**TASK DETAILS:** The answer must be every line from the listing that holds the string "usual".

**DATA SHOWN:**
BEGIN

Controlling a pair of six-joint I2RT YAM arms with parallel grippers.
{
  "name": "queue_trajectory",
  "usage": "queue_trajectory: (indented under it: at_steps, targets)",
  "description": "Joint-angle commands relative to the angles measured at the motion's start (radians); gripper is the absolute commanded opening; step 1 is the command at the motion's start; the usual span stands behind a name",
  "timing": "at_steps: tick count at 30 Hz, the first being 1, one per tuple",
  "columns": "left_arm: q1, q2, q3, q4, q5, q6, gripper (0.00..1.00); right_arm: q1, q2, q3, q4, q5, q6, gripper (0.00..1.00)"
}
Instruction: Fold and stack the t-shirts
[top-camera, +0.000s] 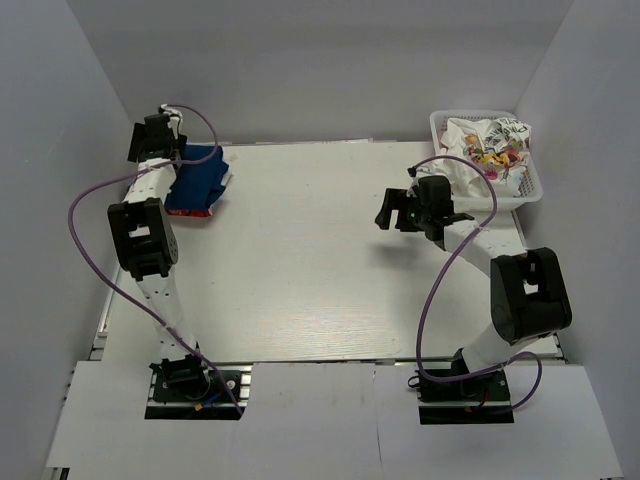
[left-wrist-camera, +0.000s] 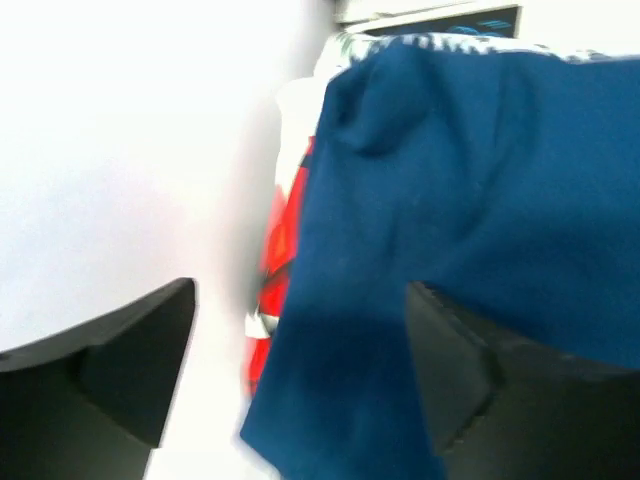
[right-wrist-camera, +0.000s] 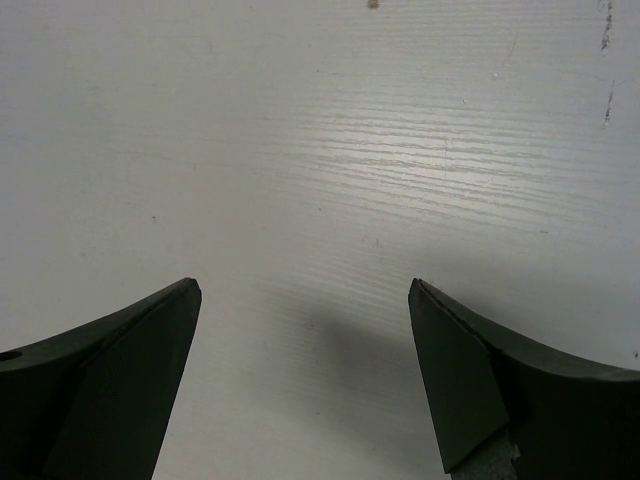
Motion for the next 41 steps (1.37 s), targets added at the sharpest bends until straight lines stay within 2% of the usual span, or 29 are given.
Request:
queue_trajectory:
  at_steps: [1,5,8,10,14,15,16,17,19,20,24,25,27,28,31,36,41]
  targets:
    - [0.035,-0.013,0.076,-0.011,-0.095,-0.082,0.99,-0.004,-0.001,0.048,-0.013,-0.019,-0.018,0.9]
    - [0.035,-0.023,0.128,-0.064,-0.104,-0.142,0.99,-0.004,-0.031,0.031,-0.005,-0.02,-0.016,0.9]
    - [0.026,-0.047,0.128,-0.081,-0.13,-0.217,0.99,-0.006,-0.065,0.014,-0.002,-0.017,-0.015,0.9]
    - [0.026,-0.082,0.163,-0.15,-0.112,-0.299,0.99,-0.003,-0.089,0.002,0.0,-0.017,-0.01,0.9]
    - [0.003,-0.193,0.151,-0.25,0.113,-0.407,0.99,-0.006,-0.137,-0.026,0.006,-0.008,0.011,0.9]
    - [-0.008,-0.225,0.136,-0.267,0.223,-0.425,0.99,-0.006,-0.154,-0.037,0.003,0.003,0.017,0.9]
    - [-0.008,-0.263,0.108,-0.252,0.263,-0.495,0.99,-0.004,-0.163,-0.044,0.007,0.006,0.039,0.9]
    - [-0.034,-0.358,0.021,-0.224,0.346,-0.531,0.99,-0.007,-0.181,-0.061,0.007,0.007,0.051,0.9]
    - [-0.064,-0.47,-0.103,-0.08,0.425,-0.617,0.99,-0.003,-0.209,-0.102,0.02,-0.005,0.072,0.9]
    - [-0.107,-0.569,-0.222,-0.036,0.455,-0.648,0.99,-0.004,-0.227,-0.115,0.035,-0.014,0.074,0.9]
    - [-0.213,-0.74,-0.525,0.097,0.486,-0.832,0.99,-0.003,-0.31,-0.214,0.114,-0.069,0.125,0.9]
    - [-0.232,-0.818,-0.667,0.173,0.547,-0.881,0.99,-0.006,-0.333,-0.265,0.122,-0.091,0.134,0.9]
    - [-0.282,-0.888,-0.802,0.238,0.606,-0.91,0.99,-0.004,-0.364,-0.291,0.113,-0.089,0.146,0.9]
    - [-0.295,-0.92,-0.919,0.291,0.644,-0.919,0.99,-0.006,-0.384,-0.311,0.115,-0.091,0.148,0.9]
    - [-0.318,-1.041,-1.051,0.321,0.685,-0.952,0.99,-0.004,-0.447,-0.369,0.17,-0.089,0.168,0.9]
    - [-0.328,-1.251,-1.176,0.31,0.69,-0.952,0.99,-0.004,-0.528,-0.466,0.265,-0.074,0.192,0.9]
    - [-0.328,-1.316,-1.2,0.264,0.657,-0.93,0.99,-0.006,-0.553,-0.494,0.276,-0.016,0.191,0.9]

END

**PROBLEM SOLUTION:**
  "description": "Joint-angle commands relative to the angles measured at the motion's start (radians); gripper is the absolute commanded opening; step 1 is the command at the motion's start; the usual span stands behind a name",
Motion for the next 41 steps (1.37 s), targets added at the sharpest bends until straight lines stay within 2% of the usual span, or 29 are given.

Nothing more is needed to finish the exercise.